Configuring PAT with IPTables MASQUERADE

This kind of NAT setup maps one IP address (the one we have on enp0s25, our network card) to many IP addresses (the virtual network’s appliances). By default, every client on the network can initiate connections to the outside world, but the outside world is only allowed to respond to existing connections.

That is, we can request data from google.com but google.com can not initiate sending packets behind our NAT, only if it is responding to one of our requests.

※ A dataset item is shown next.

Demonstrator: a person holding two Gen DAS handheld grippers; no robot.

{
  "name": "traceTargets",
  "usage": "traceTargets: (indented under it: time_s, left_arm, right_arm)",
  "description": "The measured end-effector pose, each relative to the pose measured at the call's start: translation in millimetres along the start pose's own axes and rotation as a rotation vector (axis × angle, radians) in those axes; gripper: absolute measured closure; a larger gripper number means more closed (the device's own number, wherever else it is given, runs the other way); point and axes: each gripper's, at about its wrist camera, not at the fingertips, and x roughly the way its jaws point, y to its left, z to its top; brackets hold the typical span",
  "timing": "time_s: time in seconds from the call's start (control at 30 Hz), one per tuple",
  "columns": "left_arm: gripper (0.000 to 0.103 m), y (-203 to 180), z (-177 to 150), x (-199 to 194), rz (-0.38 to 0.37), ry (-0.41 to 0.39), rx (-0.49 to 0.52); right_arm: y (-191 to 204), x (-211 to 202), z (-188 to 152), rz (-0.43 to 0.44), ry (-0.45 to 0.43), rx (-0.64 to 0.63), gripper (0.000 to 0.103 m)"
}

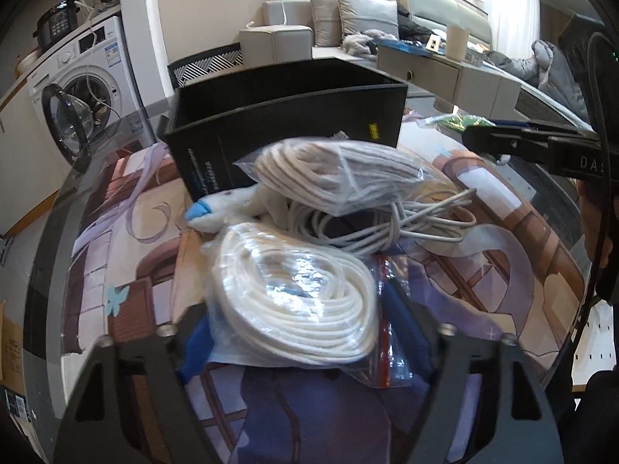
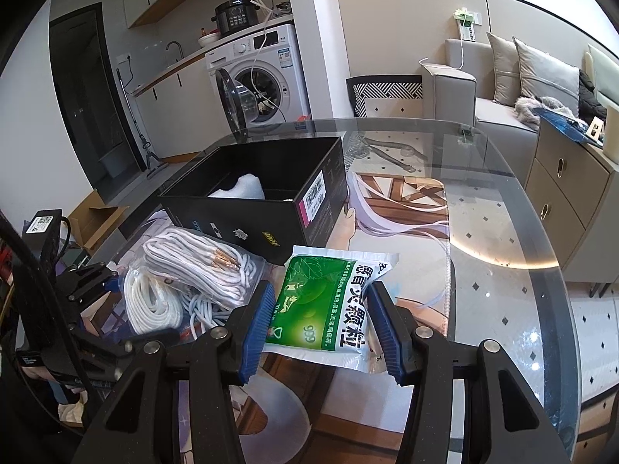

Not only is it disallowed, the remote server would not even have an IP address in the range of its network to specify. What it can do instead, is sending the response to our public IP address, directing the answer to the appropriate source port, from where it has got our packets. Our router maps these ports dynamically to our clients and forwards packets to the appropriate one back. You may learn more about PAT in the CCNA study guides.

We are configuring IPTables rules of the PAT router stack to achieve this exact behavior.

  1. If we have no idea what to do with a particular packet, we choose the most secure option. That is, we drop it.

     # ip netns exec router iptables -P FORWARD DROP
    
  2. We configure the outbound interface and ask IPTables to hide (mask) our internal IP addresses behind the public IPs. Without this step, the remote server would receive our packet with a source address valid only in our internal network. There would be no way to know where to send back the response.

     # export WAN=enp0s25
     # ip netns exec router iptables -t nat -A POSTROUTING -o $WAN -j MASQUERADE
    
  3. We allow the clients to initiate traffic from the inside, and allow the outside world to respond to existing connections.

     # export WAN=enp0s25 LAN=router_veth1
     # ip netns exec router \
         iptables -A FORWARD -i $LAN -o $WAN -j ACCEPT
     # ip netns exec router \
         iptables -A FORWARD -o $LAN -i $WAN -m state --state RELATED,ESTABLISHED -j ACCEPT
    

    To enable the outside world (everything which is past our network card) to initiate connections to our servers runnning on the host machine, we either have to apply port forwarding with IPTables one-by-one, or choose a special interface to forward the packets to by default.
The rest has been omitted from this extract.